▶ [WORK INSTRUCTIONS]
From the data below, please reproduce exactly everything from the line that contains "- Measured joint" down to the line that contains "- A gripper", with both ends included.

▶ [TASK INPUT]
* * * * * * *

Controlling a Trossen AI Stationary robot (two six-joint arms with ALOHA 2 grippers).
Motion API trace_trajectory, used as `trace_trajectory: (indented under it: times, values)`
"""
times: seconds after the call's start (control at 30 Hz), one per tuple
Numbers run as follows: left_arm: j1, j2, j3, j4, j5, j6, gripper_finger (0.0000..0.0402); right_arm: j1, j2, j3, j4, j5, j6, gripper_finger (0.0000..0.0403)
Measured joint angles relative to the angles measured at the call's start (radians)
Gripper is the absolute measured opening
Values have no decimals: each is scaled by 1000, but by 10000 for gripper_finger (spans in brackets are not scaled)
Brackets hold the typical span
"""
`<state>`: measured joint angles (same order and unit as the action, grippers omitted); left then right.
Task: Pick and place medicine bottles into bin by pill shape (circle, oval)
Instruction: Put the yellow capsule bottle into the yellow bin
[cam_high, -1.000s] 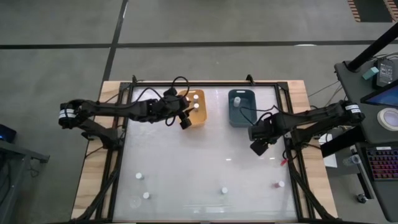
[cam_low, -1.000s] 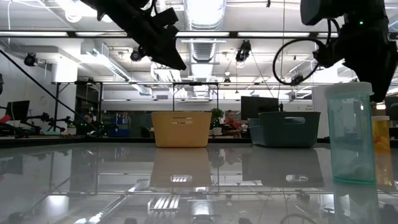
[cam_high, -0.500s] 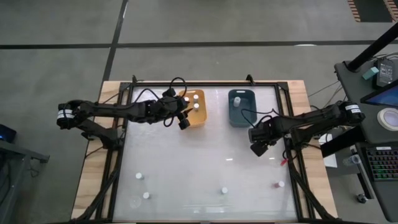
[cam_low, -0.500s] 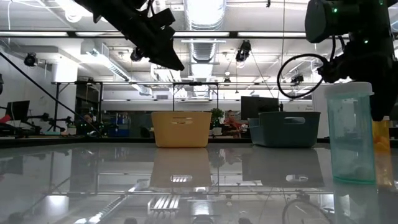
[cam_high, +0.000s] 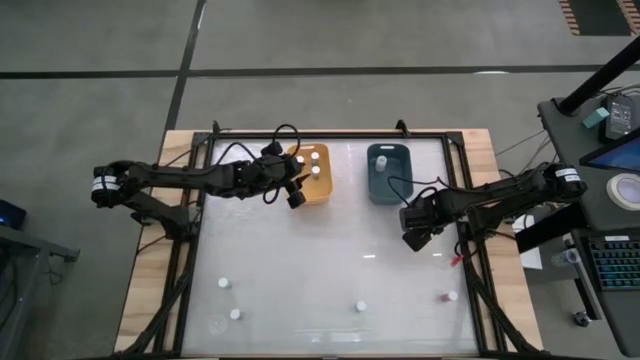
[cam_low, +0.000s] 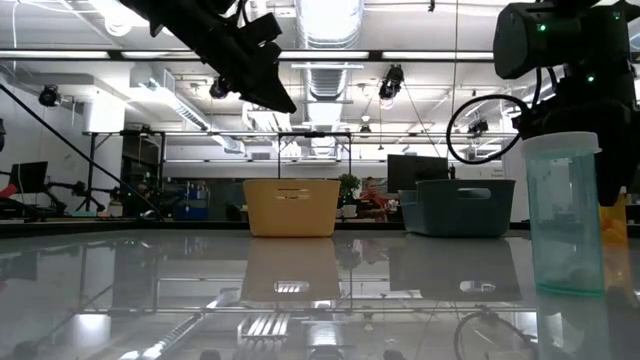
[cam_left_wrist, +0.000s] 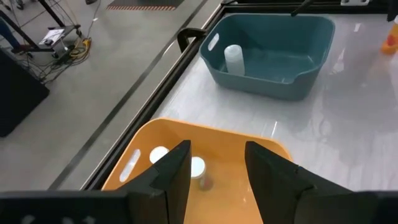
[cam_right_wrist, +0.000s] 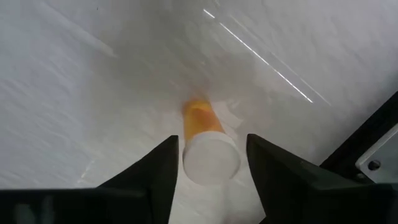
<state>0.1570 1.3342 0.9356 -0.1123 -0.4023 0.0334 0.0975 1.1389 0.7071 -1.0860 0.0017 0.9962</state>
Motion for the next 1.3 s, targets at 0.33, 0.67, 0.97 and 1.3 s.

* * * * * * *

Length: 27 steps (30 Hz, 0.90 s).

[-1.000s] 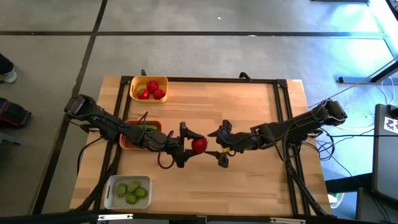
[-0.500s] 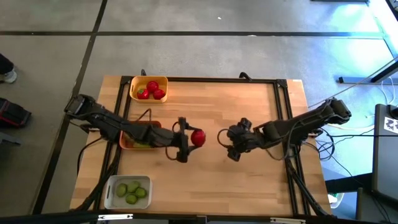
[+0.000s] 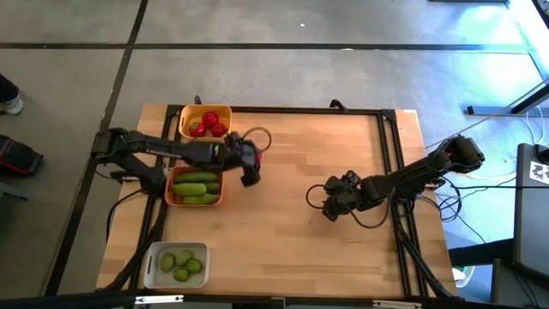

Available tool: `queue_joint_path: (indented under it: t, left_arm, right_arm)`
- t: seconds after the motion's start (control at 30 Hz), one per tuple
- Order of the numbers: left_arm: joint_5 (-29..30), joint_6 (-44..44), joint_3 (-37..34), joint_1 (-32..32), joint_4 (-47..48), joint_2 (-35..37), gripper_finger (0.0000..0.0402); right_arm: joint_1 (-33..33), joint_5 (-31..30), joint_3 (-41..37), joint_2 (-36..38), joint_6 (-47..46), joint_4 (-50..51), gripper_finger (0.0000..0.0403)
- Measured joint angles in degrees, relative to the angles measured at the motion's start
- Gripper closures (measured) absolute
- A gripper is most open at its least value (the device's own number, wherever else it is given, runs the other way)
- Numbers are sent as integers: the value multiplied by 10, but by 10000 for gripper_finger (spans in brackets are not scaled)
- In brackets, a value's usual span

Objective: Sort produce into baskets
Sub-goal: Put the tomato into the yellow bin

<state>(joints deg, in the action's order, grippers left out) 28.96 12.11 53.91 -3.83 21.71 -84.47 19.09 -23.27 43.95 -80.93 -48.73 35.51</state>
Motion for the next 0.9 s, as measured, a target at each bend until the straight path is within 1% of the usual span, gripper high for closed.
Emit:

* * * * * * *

▶ [REPLY]
- Measured joint angles in degrees, relative to the angles measured at the motion's start
- Gripper closures (measured) absolute
- A gripper is most open at its least value (the device's own number, wherever else it is given, runs the other way)

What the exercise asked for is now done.